=== Section Start ===
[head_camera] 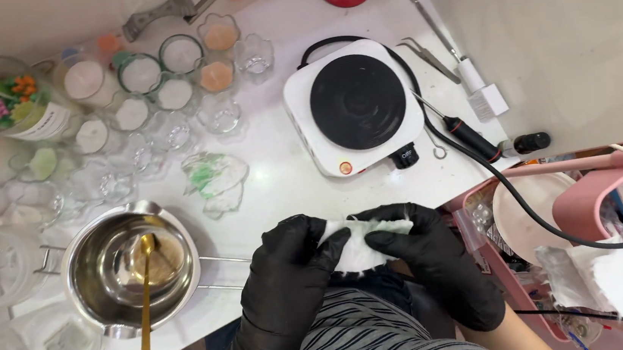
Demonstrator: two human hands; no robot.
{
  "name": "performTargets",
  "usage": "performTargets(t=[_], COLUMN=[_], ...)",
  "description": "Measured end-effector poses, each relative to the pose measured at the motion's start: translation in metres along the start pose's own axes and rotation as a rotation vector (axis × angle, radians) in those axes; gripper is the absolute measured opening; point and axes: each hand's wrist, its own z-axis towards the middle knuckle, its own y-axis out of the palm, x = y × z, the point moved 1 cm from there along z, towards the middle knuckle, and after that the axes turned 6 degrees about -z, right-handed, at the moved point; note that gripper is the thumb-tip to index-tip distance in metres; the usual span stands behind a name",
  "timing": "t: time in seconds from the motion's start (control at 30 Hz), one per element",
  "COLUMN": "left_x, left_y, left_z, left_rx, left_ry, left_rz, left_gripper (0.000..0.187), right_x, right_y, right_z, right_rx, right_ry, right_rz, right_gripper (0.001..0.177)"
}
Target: Cleaning a metal wax melting pot using a paper towel at a candle making station.
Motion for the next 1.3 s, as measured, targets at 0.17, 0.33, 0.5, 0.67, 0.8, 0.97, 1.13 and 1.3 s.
performTargets(t=[0.17,0.33,0.5,0.67,0.8,0.97,1.13,1.3], left_x=[0.001,0.031,0.016,-0.067,-0.073,-0.071,-0.039,-0.032], left_y=[0.013,0.019,0.036,0.122,0.163,0.188,0.161,0.153], left_z=[0.008,0.012,-0.002,-0.039,-0.028,0.012,0.044,0.050], left_rx=[-0.004,-0.051,-0.236,-0.649,-0.486,-0.348,-0.184,-0.241], left_ry=[-0.012,0.006,-0.108,-0.462,-0.554,-0.545,-0.506,-0.584], left_rz=[0.010,-0.004,-0.173,-0.994,-1.248,-1.281,-1.318,-1.298], left_gripper=[0.028,0.034,0.032,0.031,0.037,0.039,0.046,0.046], right_x=[0.025,0.017,-0.009,-0.117,-0.181,-0.220,-0.216,-0.196], right_y=[-0.045,-0.073,-0.105,-0.090,-0.073,-0.052,-0.059,-0.074], right_z=[0.031,0.035,0.051,0.071,0.113,0.152,0.150,0.123], right_rx=[-0.060,-0.304,-0.010,0.487,0.410,0.076,-0.146,0.091], right_ry=[-0.170,-0.718,-0.597,-1.187,-1.484,-1.451,-1.493,-0.757], right_rz=[-0.052,-0.034,0.267,-0.395,-0.899,-1.008,-1.040,-0.974], right_gripper=[0.034,0.017,0.022,0.031,0.045,0.036,0.027,0.010])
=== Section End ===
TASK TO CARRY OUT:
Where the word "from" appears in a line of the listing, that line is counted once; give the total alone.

ANSWER AREA:
2